Taliban Insurgents (ResoluteSupportMedia/Flickr)

This article was originally ​published​ by Radio Free Europe/Radio Liberty and is reprinted with permission.

The Taliban says it has released a first group of Afghan government prisoners it has been holding captive, as part of a delayed swap considered key to paving the way for peace talks between the two sides.

The Afghan Islamic Press (AIP) quoted Taliban spokesman Zabihullah Mujahid as saying that 20 Afghan troops were set free in the southern province of Kandahar on April 12.

The Taliban sent photos of those allegedly released to TOLOnews, saying they were handed over to representatives of the International Committee of the Red Cross (ICRC), the broadcaster reported.
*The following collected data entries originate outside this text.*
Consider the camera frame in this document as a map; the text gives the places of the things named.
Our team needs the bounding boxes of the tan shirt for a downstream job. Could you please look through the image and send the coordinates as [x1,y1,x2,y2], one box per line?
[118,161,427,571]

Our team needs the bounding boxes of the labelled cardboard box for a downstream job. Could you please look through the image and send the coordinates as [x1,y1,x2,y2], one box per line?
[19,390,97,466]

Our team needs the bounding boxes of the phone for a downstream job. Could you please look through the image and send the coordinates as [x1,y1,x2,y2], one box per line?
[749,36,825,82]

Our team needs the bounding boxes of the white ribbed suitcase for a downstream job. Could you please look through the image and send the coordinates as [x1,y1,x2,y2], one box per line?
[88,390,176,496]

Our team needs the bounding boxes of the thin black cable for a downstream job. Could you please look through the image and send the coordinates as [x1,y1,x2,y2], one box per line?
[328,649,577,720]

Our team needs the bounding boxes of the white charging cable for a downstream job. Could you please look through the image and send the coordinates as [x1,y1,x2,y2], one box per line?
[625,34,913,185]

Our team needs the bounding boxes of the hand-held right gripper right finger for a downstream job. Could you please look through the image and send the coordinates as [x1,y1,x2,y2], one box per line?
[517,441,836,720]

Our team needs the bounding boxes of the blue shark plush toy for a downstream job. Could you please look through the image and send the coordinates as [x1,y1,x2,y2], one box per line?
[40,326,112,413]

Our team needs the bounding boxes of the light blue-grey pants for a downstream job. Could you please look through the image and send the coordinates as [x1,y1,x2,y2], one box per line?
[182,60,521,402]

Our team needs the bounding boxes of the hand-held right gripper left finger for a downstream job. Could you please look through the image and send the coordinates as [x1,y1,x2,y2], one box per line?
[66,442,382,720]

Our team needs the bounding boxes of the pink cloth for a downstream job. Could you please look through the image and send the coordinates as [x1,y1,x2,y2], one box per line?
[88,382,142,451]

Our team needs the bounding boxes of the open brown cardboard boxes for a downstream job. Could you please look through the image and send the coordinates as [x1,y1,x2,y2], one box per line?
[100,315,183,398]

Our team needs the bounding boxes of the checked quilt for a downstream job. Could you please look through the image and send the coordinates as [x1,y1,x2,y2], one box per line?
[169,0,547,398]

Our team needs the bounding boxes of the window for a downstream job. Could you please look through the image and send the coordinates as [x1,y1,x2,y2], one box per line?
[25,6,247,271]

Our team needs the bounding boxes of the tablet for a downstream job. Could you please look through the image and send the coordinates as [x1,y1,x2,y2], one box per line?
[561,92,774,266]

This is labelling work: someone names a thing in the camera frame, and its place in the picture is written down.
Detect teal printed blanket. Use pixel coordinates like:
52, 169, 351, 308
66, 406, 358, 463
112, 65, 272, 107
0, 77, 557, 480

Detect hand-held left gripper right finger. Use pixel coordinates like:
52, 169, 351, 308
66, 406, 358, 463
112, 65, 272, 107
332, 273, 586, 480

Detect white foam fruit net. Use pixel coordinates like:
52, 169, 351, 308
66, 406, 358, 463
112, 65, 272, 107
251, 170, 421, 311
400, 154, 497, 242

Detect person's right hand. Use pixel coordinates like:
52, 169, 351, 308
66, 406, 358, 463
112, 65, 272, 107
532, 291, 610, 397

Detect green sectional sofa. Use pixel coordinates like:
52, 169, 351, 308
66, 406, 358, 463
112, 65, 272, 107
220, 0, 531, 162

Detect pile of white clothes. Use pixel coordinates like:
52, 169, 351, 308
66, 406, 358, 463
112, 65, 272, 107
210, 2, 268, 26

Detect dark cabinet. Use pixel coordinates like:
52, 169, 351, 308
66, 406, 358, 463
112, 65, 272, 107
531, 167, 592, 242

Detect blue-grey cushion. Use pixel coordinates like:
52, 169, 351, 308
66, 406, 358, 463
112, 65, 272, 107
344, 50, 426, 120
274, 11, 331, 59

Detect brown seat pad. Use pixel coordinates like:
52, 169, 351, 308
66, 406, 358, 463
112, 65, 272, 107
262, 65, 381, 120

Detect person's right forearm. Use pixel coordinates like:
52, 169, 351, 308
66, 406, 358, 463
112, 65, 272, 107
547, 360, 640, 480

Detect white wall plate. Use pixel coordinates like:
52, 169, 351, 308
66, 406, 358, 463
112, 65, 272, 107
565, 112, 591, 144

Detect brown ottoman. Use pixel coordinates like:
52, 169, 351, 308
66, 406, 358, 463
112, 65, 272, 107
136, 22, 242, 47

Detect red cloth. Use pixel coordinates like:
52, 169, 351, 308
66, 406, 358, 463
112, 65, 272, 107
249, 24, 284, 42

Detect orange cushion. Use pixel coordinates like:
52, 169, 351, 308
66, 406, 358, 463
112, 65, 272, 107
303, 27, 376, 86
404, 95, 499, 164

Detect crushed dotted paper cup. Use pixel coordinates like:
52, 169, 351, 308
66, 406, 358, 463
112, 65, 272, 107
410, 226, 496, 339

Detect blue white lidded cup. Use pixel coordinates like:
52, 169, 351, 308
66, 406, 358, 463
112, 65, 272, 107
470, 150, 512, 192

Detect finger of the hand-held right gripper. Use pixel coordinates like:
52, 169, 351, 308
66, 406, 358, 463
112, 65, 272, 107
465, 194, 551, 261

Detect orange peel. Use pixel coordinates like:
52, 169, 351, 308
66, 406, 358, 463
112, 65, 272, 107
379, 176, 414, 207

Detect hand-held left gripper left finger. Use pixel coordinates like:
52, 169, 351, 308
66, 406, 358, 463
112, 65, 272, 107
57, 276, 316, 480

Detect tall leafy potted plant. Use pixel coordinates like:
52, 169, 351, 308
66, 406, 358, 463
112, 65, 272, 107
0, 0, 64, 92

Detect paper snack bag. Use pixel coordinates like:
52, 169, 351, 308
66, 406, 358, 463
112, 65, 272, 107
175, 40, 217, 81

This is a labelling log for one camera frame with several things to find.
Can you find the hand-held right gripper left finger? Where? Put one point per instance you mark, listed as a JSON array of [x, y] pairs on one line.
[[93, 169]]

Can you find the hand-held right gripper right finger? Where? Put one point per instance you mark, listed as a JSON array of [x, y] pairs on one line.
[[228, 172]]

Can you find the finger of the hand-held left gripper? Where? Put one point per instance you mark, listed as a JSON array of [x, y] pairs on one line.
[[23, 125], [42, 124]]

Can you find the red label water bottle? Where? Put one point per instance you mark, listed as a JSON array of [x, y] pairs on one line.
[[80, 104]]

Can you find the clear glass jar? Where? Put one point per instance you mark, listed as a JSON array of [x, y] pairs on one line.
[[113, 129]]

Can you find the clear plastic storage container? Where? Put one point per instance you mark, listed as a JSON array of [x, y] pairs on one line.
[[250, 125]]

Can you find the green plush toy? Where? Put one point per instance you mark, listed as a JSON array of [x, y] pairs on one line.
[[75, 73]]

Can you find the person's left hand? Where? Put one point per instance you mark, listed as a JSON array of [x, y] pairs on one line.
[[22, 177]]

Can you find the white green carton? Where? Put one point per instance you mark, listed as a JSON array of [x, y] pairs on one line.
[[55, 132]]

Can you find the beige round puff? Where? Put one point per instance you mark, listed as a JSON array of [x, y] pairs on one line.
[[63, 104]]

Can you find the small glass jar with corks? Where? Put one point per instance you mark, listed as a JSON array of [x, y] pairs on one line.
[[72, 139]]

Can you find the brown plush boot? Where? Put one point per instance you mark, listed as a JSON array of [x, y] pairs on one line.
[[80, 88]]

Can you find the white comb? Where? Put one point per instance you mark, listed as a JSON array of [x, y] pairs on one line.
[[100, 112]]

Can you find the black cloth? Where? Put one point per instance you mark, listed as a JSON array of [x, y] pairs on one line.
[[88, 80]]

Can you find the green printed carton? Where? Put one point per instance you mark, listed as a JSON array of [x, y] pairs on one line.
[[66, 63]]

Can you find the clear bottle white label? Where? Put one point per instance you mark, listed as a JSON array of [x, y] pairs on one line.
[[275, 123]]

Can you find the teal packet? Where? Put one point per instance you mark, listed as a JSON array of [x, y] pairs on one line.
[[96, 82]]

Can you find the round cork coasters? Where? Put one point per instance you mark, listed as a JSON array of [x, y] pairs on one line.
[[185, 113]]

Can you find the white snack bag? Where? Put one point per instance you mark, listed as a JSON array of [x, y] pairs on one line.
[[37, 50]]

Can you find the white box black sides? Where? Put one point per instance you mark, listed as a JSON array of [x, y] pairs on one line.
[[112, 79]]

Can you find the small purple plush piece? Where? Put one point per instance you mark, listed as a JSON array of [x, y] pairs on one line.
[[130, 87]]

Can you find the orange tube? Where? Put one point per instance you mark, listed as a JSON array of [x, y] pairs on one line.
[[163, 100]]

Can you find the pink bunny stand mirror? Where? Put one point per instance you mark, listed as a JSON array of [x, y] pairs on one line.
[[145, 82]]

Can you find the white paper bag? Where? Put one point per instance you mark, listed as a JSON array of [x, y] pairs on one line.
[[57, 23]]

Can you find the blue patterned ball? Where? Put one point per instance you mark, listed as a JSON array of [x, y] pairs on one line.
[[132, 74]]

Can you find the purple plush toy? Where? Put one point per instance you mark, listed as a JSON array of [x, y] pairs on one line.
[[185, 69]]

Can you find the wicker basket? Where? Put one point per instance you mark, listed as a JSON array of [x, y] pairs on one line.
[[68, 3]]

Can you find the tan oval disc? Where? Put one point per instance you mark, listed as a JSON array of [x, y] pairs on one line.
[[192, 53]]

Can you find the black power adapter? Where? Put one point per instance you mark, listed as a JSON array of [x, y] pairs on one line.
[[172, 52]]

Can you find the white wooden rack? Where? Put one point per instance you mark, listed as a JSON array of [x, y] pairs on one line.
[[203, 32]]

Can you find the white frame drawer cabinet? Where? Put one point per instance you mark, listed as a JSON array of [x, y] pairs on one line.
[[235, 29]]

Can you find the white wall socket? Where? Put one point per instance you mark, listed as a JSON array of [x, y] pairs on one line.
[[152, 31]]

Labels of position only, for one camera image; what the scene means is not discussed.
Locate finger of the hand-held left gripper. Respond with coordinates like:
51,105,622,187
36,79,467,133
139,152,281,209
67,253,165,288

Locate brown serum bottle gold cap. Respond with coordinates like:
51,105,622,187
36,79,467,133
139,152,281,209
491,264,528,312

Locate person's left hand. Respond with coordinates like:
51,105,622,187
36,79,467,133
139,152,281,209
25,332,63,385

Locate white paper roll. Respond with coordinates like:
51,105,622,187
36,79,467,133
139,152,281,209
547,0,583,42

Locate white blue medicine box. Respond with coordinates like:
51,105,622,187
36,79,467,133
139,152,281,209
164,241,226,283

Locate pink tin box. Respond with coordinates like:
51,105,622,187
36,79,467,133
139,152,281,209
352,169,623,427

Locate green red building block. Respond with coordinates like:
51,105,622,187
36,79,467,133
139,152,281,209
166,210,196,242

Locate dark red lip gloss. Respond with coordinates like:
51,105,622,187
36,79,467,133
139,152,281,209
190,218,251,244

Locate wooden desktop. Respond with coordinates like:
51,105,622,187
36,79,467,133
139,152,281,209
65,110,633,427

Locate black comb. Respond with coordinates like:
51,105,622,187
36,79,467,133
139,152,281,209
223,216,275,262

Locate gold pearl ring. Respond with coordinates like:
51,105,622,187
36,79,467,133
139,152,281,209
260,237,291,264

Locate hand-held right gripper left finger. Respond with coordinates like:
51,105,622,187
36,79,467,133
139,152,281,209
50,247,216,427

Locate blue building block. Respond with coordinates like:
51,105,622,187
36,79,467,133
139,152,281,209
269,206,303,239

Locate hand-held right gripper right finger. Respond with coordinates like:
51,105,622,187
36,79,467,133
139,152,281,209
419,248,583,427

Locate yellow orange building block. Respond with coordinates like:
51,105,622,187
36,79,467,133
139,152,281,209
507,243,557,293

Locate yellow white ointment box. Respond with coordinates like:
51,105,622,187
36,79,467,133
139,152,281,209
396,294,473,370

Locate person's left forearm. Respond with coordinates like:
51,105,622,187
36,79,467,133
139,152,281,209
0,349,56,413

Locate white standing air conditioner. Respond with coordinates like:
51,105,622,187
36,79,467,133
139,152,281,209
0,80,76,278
Afghan officials have not immediately commented.

Earlier in the day, the Afghan National Security Council (NSC) said the government had released 100 Taliban prisoners, bringing to 300 the total number of Taliban inmates freed since April 8.

The NSC posted several photos of the prisoners on Twitter and said that they had been freed on April 11.

The council said that the health condition, age, and length of the remaining sentences were considered in choosing which prisoners to release.

A pact signed by the United States and the Taliban in the Qatari capital, Doha, on February 29 calls for the Afghan government to release 5,000 Taliban fighters as a confidence-building measure ahead of formal peace talks aimed at ending the 18-year conflict in Afghanistan.

The Taliban has vowed to release some 1,000 Afghan government troops and civilian workers it is holding.

But the Taliban last week recalled a three-member team it had sent to Kabul to try to finalize the swap originally set to happen by March 10.

The militants blamed the administration of Afghan President Ashraf Ghani for delaying the exchange “under one pretext or another,” while Kabul called on the Taliban not to “sabotage the process by making excuses.”

In return for the start of talks between Kabul and the Taliban and a series of security commitments from the militants, all U.S. troops and other foreign coalition forces are meant to withdraw from Afghanistan within 14 months.